Análisis detallado del Audi Q7 3.0 TDI 240 CV quattro tiptronic 8 vel. DPF Ambition (2010-2011)

Descripción general

El Audi Q7 de 2009 no es solo un SUV, es una declaración de intenciones sobre ruedas. Un coloso que redefinió el lujo y la versatilidad en su segmento. Esta versión, equipada con el robusto motor 3.0 TDI de 240 caballos y la avanzada tracción quattro, se perfeccionó con la introducción de la caja de cambios Tiptronic de 8 velocidades, prometiendo una experiencia de conducción sublime y una eficiencia mejorada. Subirse a él es entrar en un mundo de poder, espacio y prestigio.

Experiencia de conducción

Al volante, el Q7 transmite una sensación de dominio absoluto. El empuje del motor V6 TDI es contundente y constante desde bajas revoluciones, moviendo sus más de 2.3 toneladas con una soltura que asombra. La caja Tiptronic de 8 marchas trabaja con una suavidad exquisita, haciendo que los viajes largos se sientan como un paseo por las nubes. La tracción quattro aporta un aplomo inquebrantable, brindando una seguridad que te envuelve y te hace sentir invulnerable ante cualquier condición climática o tipo de carretera. Es un santuario rodante que aísla del mundo exterior, pero que te conecta con la carretera de una forma única y poderosa.

Diseño y estética

Su diseño es una obra de poder y elegancia. La imponente parrilla Singleframe y sus líneas fluidas esculpen una carrocería monumental que, a pesar de sus más de cinco metros de longitud, irradia dinamismo. Cada detalle exterior grita 'premium'. Por dentro, el habitáculo es una cátedra de calidad y ergonomía. Los materiales son exquisitos al tacto y a la vista, y el espacio es simplemente soberano, ofreciendo un confort de primera clase para todos los ocupantes en un maletero gigantesco de 775 litros.

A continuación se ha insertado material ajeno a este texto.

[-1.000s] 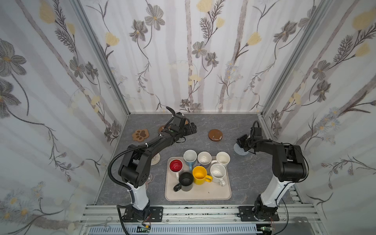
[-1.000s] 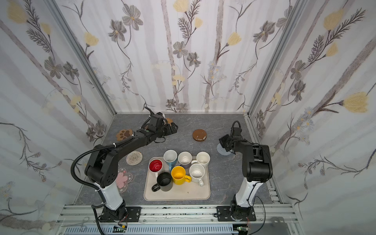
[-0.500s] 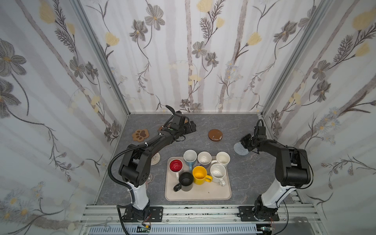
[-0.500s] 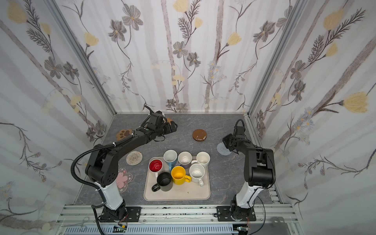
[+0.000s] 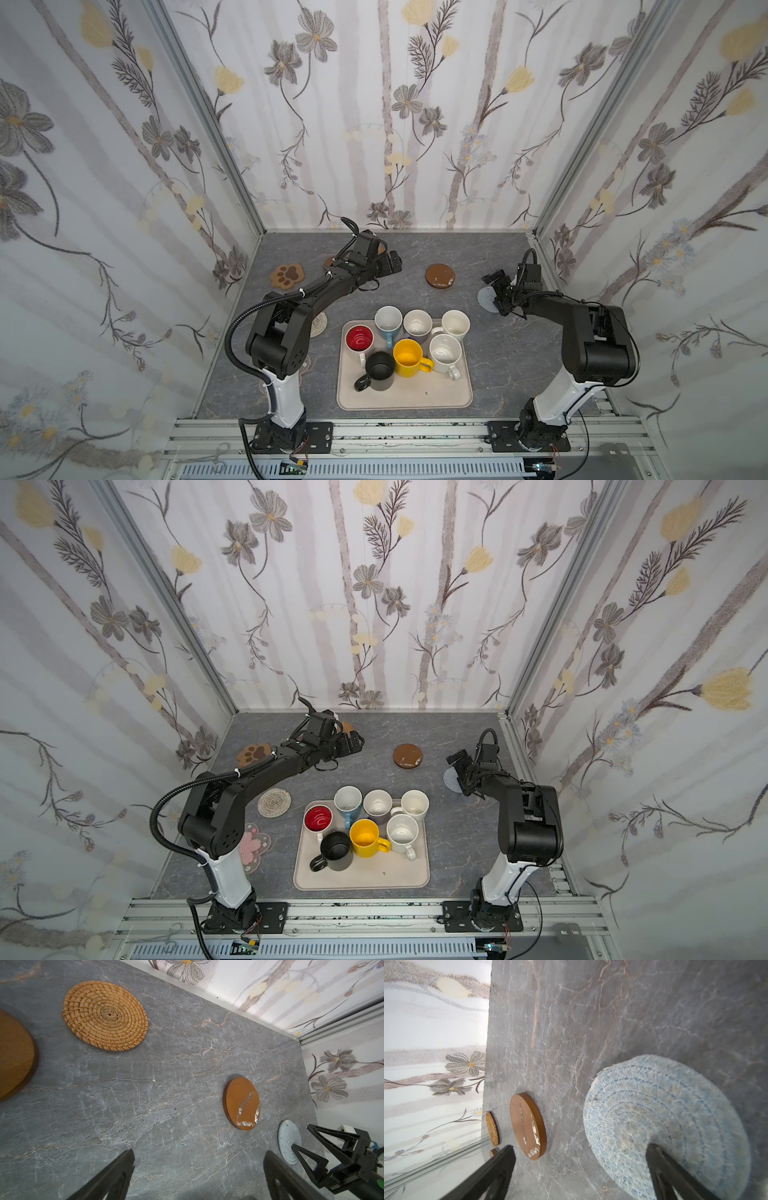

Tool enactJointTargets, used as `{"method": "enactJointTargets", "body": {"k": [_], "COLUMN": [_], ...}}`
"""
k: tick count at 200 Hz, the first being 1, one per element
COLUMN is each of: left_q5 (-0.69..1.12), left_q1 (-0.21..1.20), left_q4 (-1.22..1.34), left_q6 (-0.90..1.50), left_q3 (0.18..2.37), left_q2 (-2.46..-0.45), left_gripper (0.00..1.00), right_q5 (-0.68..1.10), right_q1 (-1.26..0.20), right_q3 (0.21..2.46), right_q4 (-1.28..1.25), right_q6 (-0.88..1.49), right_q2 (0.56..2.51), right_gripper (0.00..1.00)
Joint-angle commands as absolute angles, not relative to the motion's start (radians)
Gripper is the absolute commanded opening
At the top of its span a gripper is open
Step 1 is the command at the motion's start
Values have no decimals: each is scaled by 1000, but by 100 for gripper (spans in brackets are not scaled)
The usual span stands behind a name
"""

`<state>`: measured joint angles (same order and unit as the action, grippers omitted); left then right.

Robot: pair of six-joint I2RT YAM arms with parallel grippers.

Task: Place cups on coasters
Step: Move the coaster to the top-right of the table.

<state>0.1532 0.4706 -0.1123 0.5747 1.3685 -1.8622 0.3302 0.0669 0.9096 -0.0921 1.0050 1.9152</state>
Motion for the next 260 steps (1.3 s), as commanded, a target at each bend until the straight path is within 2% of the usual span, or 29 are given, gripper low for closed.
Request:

Es un salón de lujo con el que devorar kilómetros sin sentir el paso del tiempo.

Tecnología y características

En su corazón tecnológico late la legendaria tracción integral permanente quattro, un sistema que garantiza una motricidad y seguridad excepcionales. El motor 3.0 TDI, con su inyección common-rail y sistema Stop-Start, representaba un gran equilibrio entre prestaciones y un consumo ajustado para su tamaño. La incorporación de la transmisión Tiptronic de 8 velocidades fue un salto cualitativo, optimizando la entrega de potencia y la eficiencia. Aunque hoy sus sistemas puedan parecer superados, en su momento, el Q7 era un escaparate tecnológico que marcaba el camino a seguir en la industria.

Competencia

En la arena de los titanes, el Audi Q7 se enfrentaba a una competencia feroz. Su principal rival era el BMW X5, que ofrecía una conducción más deportiva y ágil. El Mercedes-Benz ML competía con un enfoque más centrado en el confort y la elegancia clásica. Desde un prisma más prestacional, el Porsche Cayenne compartía plataforma pero ofrecía un carácter mucho más radical. Y no podemos olvidar al Range Rover Sport, el aristócrata británico que jugaba la carta del lujo y la capacidad todoterreno extrema. Una batalla de gigantes donde el Q7 se distinguía por su equilibrio, su inmenso espacio interior y su calidad de construcción.

Conclusión

El Audi Q7 3.0 TDI de esta generación es mucho más que un coche grande; es un compañero de vida infatigable. Un vehículo que lo hace todo bien: es cómodo, increíblemente espacioso, seguro y potente. Representa la culminación del SUV de lujo de su época, un vehículo pensado para viajar en primera clase sin importar el destino. Aunque el tiempo pase, su presencia imponente y la sensación de calidad que emana siguen siendo tan relevantes hoy como el primer día, dejando una huella imborrable en la historia del automóvil.